Regeneration im Sport — Erholung und Recovery

Regeneración en el deporte: por qué la recuperación es más importante que el entrenamiento

AUTOR:

Sonja Höslmeier

No mejora usted durante el entrenamiento, sino durante la recuperación posterior. Quien ignora la regeneración se entrena hasta alcanzar un estancamiento o hasta sufrir una lesión.

Sprint rápido

  • Supercompensación: el rendimiento solo aumenta durante la fase de recuperación tras el entrenamiento
  • El sueño es el factor de recuperación más importante: 7-9 horas, no negociable
  • La recuperación activa (movimiento ligero) es mejor que el reposo absoluto
  • El foam rolling reduce las agujetas en un 20-30 %, según una metaanálisis
  • Cómo detectar el sobreentrenamiento: trastornos del sueño, irritabilidad, disminución del rendimiento

Supercompensación: por qué se debilita usted durante el entrenamiento

Cada sesión de entrenamiento supone un daño controlado para el cuerpo: microdesgarros en las fibras musculares, agotamiento del glucógeno y estrés sobre tendones y ligamentos. El verdadero aumento del rendimiento ocurre después – durante la fase de recuperación, el cuerpo no solo repara el daño, sino que lo supercompensa: reconstruye los tejidos con mayor fortaleza que antes.

Pero esto solo sucede si hay suficiente tiempo de recuperación. Un nuevo entrenamiento demasiado temprano interrumpe el proceso de supercompensación y conduce al estancamiento del rendimiento. El arte radica en elegir el momento adecuado – y este varía según la persona.

Las 5 estrategias de recuperación más importantes

1. Sueño (el rey): Durante el sueño profundo, el cuerpo segrega hormona del crecimiento, el factor más importante para la reparación muscular. 7-9 horas de sueño, habitación fresca y sin pantallas durante los 30 minutos previos al acostarse.

2. Nutrición (la reina): Ingesta de proteínas dentro de las 2 horas posteriores al entrenamiento y aporte calórico suficiente en total. Un déficit calórico crónico combinado con entrenamientos intensos garantiza lesiones.

3. Recuperación activa: Pedaleo ligero, paseos o natación a un 50 % de la intensidad habitual. Favorece la circulación sanguínea y acelera la eliminación de productos metabólicos.

4. Foam rolling: 10-15 minutos de uso de un rodillo de fascias tras el entrenamiento reducen demostrablemente las agujetas. Rodar lentamente y mantener 30 segundos en las zonas dolorosas.

5. Exposición al frío: Duchas frías (2-3 minutos) o baños de hielo tras entrenamientos intensos reducen la inflamación. No utilizar tras entrenamientos de fuerza: allí la inflamación forma parte del proceso adaptativo.

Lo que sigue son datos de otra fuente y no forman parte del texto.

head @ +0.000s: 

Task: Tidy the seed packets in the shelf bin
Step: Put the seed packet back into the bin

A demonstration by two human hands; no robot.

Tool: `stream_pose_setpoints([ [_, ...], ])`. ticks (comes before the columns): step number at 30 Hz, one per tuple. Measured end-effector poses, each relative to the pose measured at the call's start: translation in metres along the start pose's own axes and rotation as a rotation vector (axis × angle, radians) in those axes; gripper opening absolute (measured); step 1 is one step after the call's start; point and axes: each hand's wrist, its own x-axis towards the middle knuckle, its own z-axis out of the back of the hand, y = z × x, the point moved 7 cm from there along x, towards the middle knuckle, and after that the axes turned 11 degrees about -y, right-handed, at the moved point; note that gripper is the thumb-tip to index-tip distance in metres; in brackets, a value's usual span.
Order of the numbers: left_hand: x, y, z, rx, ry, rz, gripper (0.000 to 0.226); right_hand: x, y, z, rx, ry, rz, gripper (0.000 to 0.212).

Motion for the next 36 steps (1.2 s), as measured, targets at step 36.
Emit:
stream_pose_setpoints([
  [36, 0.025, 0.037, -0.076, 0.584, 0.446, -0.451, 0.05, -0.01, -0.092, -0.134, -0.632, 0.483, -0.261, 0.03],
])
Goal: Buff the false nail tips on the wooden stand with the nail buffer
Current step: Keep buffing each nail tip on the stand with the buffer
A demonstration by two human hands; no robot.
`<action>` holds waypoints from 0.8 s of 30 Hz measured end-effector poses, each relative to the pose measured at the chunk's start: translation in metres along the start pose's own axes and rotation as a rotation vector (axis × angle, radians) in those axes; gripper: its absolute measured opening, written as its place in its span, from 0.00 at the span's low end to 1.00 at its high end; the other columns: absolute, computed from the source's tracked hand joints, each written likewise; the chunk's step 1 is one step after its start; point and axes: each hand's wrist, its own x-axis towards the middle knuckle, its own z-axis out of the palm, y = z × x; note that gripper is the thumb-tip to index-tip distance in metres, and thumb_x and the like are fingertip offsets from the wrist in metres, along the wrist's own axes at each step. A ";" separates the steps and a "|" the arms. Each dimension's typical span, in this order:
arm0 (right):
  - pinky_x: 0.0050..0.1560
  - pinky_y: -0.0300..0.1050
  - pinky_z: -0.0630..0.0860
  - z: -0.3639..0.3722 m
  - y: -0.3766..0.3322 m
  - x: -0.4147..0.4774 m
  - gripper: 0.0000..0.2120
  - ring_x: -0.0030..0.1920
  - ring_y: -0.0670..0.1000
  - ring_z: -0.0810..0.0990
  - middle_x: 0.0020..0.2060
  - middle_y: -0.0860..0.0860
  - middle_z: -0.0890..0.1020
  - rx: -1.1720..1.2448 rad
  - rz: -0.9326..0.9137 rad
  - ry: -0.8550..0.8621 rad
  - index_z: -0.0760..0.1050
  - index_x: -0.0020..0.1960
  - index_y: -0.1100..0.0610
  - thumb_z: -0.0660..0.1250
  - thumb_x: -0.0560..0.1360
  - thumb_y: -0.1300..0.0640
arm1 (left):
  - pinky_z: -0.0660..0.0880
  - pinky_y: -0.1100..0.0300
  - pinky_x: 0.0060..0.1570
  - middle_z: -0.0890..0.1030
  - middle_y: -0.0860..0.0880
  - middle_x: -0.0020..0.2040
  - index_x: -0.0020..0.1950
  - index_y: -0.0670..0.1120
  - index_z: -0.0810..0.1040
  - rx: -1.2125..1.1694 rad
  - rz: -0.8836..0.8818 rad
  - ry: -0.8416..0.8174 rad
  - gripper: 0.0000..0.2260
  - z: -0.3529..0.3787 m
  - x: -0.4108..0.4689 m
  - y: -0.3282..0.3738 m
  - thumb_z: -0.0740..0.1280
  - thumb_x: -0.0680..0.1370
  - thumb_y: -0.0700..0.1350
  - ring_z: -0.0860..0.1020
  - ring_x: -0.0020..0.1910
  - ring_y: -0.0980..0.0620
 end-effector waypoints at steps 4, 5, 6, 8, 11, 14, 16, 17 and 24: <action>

Cómo detectar y evitar el sobreentrenamiento

El sobreentrenamiento no es señal de dureza – es señal de una planificación deficiente. Sus señales de advertencia: pulso en reposo matutino 5 latidos o más por encima de lo normal, trastornos del sueño a pesar de la fatiga, irritabilidad, disminución del rendimiento durante 2 semanas o más, y resfriados frecuentes.

La solución: incluir semanas de descarga (deload weeks) cada 4-6 semanas (una semana con un 50 % menos de volumen e intensidad). Aumentar el volumen de entrenamiento de forma gradual (máximo un 10 % por semana). Y la regla más sencilla: si no le apetece entrenar Y su cuerpo está cansado, tome un día de descanso. Sin discusión.

Cool-down

¿Cuántos días de descanso necesita por semana?

Al menos 1-2 días de descanso real por semana. Para la mayoría de los deportistas aficionados, lo óptimo es entrenar 3-4 días y dedicar 3-4 días a la recuperación (de los cuales 1-2 deben ser recuperación activa).

¿Son realmente útiles los baños de hielo?

Tras entrenamientos intensos de resistencia o deportes de equipo: sí, reducen la inflamación. Tras entrenamientos de fuerza: más bien no – la respuesta inflamatoria forma parte de la señal para el crecimiento muscular y no debe suprimirse.

¿Qué aporta más: la sauna o el frío tras el entrenamiento?

Ambos tienen ventajas. La sauna mejora la circulación sanguínea y la relajación; el frío reduce la inflamación aguda. Lo ideal: primero frío (inmediatamente tras el entrenamiento), luego sauna (por la noche o en un día de descanso).